Erstellen Sie geschlossene Polygone aus Grenzpunkten

Ich habe eine Reihe von Längen- und Breitengradpunkten, die die Grenzen eines Gebiets definieren. Ich möchte ein Polygon basierend auf diesen Punkten erstellen und das Polygon auf einer Karte zeichnen und ausfüllen. Derzeit scheint mein Polygon aus vielen Patches zu bestehen, die alle Punkte verbinden, aber die Reihenfolge der Punkte ist nicht korrekt. Wenn ich versuche, das Polygon zu füllen, erhalte ich einen seltsam aussehenden Bereich (siehe Anhang).

Ich sortiere meine Längen- und Breitengrade (mypolyXY-Array) nach der Mitte des Polygons, aber ich vermute, dass dies nicht korrekt ist:

cent=(np.sum([p[0] for p in mypolyXY])/len(mypolyXY),np.sum([p[1] for p in mypolyXY])/len(mypolyXY))
# sort by polar angle
mypolyXY.sort(key=lambda p: math.atan2(p[1]-cent[1],p[0]-cent[0]))

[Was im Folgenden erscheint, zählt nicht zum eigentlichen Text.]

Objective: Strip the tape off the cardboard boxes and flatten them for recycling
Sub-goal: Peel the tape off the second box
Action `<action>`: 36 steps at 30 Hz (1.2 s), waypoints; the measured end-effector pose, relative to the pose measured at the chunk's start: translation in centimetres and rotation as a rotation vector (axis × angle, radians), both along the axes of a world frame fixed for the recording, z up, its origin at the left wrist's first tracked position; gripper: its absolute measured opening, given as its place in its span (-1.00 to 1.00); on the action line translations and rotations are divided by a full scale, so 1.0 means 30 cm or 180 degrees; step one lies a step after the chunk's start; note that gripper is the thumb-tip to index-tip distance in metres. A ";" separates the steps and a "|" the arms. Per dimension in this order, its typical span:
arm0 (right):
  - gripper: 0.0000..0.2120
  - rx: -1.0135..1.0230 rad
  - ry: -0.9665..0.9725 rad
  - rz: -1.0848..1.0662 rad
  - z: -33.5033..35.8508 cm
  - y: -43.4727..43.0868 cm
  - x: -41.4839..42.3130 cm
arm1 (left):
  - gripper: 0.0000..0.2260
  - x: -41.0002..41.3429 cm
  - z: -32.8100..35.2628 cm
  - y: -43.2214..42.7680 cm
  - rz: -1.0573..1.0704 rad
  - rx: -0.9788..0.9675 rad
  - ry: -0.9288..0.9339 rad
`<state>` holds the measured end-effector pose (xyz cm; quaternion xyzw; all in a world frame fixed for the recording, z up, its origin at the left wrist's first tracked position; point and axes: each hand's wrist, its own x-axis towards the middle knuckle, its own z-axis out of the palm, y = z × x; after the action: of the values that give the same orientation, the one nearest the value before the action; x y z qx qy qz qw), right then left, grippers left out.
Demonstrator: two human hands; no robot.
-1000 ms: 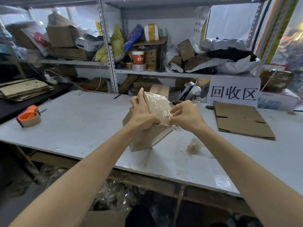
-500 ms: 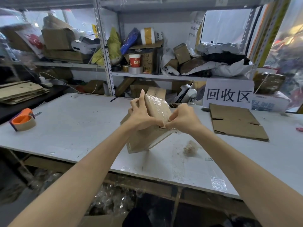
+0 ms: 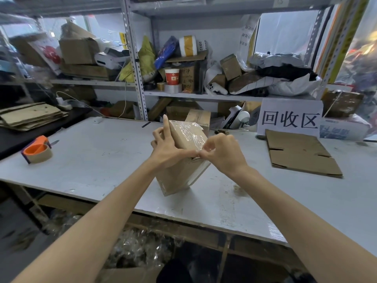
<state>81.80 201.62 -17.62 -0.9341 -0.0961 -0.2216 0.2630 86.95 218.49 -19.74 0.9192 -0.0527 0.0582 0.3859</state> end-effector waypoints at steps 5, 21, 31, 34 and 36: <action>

Ich zeichne die Punktpositionen (schwarze Kreise) und meine Polygone (farbige Flecken) mit

scatter([p[0] for p in mypolyXY],[p[1] for p in mypolyXY],2)
p = Polygon(mypolyXY,facecolor=colors,edgecolor='none')
ax.add_artist(p)

Meine Frage ist: Wie kann ich mein Polygon basierend auf meiner Anordnung von Längen- und Breitengradpunkten schließen?

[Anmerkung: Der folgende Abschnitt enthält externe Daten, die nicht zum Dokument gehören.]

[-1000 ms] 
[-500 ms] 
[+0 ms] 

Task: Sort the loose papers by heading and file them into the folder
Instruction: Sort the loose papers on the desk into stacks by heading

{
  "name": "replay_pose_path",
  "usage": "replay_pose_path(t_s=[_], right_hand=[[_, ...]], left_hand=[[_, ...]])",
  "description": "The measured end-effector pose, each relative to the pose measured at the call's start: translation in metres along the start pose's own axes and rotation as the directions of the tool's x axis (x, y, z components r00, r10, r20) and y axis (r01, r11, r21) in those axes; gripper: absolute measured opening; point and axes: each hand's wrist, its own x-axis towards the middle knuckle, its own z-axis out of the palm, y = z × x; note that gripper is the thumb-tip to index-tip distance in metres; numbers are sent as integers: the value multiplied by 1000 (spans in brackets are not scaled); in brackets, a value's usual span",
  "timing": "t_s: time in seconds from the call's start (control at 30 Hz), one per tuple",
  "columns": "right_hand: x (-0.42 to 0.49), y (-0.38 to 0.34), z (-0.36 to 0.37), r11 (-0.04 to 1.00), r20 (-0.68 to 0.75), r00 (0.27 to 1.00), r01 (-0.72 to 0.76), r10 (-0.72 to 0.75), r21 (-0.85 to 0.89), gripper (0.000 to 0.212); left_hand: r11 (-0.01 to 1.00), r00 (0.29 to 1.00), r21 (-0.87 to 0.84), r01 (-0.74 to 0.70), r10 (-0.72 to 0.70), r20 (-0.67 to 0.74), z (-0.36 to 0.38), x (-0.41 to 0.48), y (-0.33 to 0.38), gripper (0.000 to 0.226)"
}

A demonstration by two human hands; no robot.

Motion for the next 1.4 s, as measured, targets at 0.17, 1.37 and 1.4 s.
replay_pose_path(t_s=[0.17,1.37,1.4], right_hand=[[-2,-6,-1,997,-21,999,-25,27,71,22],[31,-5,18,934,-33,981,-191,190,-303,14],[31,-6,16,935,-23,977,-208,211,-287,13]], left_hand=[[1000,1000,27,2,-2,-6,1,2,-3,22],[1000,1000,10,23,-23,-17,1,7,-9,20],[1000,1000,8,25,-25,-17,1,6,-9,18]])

AKTUALISIEREN: Ich habe noch mehr getestet, wie man das Polygon zeichnet. Ich habe die Sortierroutine entfernt und nur die Daten in der Reihenfolge verwendet, in der sie in der Datei vorkommen. Dies scheint das Ergebnis zu verbessern, aber wie bei @tcaswell bereits erwähnt, unterbietet sich die Polygonform immer noch selbst (siehe neue Darstellung). Ich hoffe, dass es eine Routine für Pfade / Polygone geben kann, die mein Problem löst und alle Formen oder Pfade innerhalb der Grenzen des Polygons zusammenführt. Vorschläge sind sehr willkommen.

UPDATE 2:

Ich habe jetzt eine funktionierende Version meines Skripts, die auf Vorschlägen von @Rutger Kassies und Roland Smith basiert. Am Ende las ich das Shapefile mit org, was relativ gut funktionierte. Es funktionierte gut für die Standarddatei lmes_64.shp, aber als ich detailliertere LME-Dateien verwendete, bei denen jede LME aus mehreren Polygonen bestehen konnte, brach dieses Skript zusammen. Ich müsste einen Weg finden, die verschiedenen Polygone für identische LME-Namen zusammenzuführen, damit dies funktioniert. Ich hänge mein Skript an, mit dem ich gelandet bin, für den Fall, dass jemand es sich ansehen würde. Ich freue mich sehr über Kommentare, um dieses Skript zu verbessern oder allgemeiner zu gestalten. Dieses Skript erstellt die Polygone und extrahiert Daten innerhalb des Polygonbereichs, die ich aus einer netcdf-Datei gelesen habe. Das Raster der Eingabedatei beträgt -180 bis 180 und -90 bis 90.

import numpy as np
import math
from pylab import *
import matplotlib.patches as patches
import string, os, sys
import datetime, types
from netCDF4 import Dataset
import matplotlib.nxutils as nx
from mpl_toolkits.basemap import Basemap
import ogr
import matplotlib.path as mpath
import matplotlib.patches as patches


def getLMEpolygon(coordinatefile,mymap,index,first):

    ds = ogr.Open(coordinatefile)
    lyr = ds.GetLayer(0)
    numberOfPolygons=lyr.GetFeatureCount()

    if first is False:
        ft = lyr.GetFeature(index)
        print "Found polygon:",  ft.items()['LME_NAME']
        geom = ft.GetGeometryRef()

        codes = []
        all_x = []
        all_y = []
        all_XY= []

        if (geom.GetGeometryType() == ogr.wkbPolygon):
          for i in range(geom.GetGeometryCount()):

            r = geom.GetGeometryRef(i)
            x = [r.GetX(j) for j in range(r.GetPointCount())]
            y = [r.GetY(j) for j in range(r.GetPointCount())]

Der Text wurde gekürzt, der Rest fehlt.